Dozens turned out early this morning with their their laptops and other handheld gadgets at Bryson Hall on Savannah's Perry Street. They're bloggers, part of a new generation of self-publishing pundits who've formed a massive online community.
Friday, they came together for the first BlogSavannah UnConference.
According to organizer Andrew Odom, "it's like with anything. You read what they write, you see some pictures and so you've already formulated what you think the person's going to be like. A lot of times, I would say 99 percent of the time, when you meet them, it's infinitely better than just reading them."
Freelance writer Burton Sauls says he's gained an international audience by blogging about travel and food at www.bigbonton.org.
"It's amazing, but it's just, I'm a country boy from Savannah, Georgia, and I have a strong audience in Denmark, Norway and Australia," he told us. "Barbecue has been very good to me."
A lot of the people at today's conference have been part of the online blogging community for years. They're just bringing it together in the real world to share the tricks of the trade. But the conference is also attracting those who want to learn more about it, and whether they want to get into it.
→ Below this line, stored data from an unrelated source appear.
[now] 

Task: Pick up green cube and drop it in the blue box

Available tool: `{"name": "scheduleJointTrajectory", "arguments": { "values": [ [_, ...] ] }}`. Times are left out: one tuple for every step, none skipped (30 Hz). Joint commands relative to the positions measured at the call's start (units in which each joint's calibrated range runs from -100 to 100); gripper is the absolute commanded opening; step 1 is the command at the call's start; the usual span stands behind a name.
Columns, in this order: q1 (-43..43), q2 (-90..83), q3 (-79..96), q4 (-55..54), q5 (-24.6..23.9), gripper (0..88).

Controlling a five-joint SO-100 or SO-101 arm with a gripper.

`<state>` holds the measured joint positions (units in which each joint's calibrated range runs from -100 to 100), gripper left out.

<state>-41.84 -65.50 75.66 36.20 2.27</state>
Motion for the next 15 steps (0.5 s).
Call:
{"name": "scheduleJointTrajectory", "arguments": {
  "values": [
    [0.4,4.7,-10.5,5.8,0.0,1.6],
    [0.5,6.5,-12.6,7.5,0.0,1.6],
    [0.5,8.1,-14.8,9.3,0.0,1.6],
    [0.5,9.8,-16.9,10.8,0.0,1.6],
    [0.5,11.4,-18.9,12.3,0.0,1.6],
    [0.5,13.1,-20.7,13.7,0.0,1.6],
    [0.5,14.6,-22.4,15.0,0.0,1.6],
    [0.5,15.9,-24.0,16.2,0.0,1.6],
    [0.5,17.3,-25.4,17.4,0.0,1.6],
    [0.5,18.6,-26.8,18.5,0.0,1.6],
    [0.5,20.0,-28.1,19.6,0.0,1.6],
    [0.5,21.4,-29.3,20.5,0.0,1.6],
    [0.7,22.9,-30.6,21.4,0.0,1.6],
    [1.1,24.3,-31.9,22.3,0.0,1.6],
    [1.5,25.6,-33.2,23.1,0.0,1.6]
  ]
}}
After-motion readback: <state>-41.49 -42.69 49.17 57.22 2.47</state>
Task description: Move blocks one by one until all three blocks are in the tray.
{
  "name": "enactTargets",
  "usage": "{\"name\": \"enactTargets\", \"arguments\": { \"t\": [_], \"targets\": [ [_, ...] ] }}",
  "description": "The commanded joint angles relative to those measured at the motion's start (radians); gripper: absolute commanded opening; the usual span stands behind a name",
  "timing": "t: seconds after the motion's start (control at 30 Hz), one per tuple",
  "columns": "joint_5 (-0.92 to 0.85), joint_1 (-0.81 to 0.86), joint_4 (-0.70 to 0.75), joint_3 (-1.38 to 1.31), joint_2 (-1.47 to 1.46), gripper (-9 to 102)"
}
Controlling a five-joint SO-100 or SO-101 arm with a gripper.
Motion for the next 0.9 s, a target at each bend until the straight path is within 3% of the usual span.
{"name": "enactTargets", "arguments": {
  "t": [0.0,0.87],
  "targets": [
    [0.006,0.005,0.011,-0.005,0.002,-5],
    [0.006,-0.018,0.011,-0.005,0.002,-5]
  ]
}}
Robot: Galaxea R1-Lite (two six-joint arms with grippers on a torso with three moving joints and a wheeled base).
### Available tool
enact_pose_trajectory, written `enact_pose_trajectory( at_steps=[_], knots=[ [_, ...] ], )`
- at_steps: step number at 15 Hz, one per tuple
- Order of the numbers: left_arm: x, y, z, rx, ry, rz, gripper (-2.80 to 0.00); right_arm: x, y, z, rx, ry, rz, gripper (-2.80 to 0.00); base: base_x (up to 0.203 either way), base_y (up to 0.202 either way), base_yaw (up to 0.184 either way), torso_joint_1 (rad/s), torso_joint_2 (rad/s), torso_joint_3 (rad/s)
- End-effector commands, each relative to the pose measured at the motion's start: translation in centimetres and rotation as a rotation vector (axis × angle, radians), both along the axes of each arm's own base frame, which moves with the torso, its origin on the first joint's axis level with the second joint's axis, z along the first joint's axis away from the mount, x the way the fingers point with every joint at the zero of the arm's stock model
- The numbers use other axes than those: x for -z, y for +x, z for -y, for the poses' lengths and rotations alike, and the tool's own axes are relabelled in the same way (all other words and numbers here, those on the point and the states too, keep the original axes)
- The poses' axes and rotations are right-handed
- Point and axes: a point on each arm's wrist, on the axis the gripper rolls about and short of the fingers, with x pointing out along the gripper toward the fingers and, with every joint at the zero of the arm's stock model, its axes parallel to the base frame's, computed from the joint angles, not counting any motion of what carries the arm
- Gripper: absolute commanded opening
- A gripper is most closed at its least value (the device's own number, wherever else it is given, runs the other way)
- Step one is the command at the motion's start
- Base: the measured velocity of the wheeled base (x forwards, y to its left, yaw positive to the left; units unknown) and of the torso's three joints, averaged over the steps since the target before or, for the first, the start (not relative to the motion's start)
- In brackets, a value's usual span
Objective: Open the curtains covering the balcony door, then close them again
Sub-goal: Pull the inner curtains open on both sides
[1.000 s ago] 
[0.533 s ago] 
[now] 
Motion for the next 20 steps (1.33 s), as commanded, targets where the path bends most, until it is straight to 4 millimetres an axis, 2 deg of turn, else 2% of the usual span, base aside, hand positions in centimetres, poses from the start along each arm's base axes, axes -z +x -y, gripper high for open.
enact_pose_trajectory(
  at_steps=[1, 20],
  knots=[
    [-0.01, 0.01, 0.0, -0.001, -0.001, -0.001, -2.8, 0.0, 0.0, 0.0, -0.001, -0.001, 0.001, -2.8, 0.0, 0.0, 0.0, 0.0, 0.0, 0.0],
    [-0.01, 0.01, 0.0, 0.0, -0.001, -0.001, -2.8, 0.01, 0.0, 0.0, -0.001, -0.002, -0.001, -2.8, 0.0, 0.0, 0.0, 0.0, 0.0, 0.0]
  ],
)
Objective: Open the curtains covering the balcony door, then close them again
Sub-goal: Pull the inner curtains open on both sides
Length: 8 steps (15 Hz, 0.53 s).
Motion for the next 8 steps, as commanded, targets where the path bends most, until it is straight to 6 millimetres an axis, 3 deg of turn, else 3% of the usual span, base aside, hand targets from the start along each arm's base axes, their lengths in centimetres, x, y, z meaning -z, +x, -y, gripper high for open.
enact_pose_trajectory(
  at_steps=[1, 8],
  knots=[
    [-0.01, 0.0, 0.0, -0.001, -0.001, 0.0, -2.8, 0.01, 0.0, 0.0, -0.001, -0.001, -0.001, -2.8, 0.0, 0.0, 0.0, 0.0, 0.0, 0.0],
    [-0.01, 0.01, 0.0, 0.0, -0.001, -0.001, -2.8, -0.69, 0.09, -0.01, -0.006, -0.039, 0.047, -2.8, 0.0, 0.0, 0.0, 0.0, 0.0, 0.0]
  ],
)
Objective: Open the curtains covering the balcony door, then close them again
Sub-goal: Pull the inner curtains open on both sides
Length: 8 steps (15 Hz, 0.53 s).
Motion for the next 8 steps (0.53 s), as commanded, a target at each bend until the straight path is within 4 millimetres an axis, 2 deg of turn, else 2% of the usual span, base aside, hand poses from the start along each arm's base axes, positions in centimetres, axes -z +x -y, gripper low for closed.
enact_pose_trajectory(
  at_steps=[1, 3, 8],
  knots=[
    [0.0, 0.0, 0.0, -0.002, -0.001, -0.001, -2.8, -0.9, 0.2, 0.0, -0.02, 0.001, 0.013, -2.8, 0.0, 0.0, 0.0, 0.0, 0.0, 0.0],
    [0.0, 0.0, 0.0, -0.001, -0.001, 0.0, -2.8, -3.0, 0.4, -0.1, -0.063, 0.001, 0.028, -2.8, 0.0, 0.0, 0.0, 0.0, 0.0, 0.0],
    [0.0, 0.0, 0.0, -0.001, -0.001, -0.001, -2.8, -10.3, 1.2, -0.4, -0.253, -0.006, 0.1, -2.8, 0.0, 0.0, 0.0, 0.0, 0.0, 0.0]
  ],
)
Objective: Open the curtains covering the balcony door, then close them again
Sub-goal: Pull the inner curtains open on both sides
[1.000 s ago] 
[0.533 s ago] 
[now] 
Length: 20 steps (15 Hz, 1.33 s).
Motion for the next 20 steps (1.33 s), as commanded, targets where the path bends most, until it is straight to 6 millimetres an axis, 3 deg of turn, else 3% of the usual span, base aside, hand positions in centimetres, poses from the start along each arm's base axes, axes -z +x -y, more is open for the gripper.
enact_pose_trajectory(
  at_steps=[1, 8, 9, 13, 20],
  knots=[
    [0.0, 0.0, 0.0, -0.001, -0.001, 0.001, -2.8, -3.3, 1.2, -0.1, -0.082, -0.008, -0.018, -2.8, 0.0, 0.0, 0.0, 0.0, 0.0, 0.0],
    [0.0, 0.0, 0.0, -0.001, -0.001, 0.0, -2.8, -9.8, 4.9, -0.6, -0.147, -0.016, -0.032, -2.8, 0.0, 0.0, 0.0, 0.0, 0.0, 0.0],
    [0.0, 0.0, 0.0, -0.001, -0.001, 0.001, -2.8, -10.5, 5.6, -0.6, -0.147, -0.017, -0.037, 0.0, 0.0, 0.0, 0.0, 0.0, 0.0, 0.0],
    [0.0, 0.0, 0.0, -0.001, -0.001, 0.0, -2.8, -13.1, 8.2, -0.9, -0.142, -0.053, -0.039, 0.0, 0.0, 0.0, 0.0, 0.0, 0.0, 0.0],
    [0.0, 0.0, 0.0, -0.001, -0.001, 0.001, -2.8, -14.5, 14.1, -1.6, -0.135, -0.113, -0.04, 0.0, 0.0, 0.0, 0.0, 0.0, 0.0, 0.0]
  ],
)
Like those who attended the Blogging 101 session. Robbin Kochova, a photographer who lives in Savannah, said she's considering whether a blog might help her sell photos. She was pleased with what the conference had to offer.
"This event, the way it was structured, the way it was given--it was open, it was free--and to be able to get this type of knowledge is just unbelievable," she said. "And the type of people that you're going to meet is amazing, plus the information is so thorough."
If she decides to join the blogosphere, she'll have plenty of company.
"As long as people like to go to the mall and watch other people, they're going to like blogging," said Odom. "Cause that's what it is. It's virtually going to the mall and just people watching."
Then it's safe to say, it'll be around for a while.
Organizers say the initial response was pretty local, but in the end people came from as far away as Virginia and Mississippi. In all, 120 registered for the event. There are no firm plans for the next one yet, but people there seemed to feel this won't be the last time the bloggers hit Savannah.